▸ **The problem**
Return every line of the data below that includes the string "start".

▸ **Data excerpt**

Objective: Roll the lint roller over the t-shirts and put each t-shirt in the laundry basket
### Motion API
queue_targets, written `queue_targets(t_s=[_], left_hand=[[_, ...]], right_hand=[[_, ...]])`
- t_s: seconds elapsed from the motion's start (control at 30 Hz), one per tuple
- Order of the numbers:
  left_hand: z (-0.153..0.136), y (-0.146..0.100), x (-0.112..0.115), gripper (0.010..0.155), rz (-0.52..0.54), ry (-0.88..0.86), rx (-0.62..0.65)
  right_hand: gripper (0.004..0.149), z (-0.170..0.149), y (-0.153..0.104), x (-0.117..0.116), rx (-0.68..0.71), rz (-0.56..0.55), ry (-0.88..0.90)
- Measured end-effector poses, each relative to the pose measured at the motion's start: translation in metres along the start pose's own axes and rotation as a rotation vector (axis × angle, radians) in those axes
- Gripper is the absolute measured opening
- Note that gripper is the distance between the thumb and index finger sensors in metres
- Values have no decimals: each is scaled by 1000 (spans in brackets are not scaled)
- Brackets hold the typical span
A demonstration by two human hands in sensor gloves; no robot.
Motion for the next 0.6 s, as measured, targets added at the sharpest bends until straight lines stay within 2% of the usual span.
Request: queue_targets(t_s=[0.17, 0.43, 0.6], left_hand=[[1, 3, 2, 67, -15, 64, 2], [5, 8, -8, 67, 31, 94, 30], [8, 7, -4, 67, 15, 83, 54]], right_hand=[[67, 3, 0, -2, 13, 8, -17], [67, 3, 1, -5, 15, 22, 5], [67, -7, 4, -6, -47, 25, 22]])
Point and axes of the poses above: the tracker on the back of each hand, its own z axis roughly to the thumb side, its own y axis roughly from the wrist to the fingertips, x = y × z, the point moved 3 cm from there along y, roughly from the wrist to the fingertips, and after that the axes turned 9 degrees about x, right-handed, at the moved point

▸ **Task solution**
- t_s: seconds elapsed from the motion's start (control at 30 Hz), one per tuple
- Measured end-effector poses, each relative to the pose measured at the motion's start: translation in metres along the start pose's own axes and rotation as a rotation vector (axis × angle, radians) in those axes

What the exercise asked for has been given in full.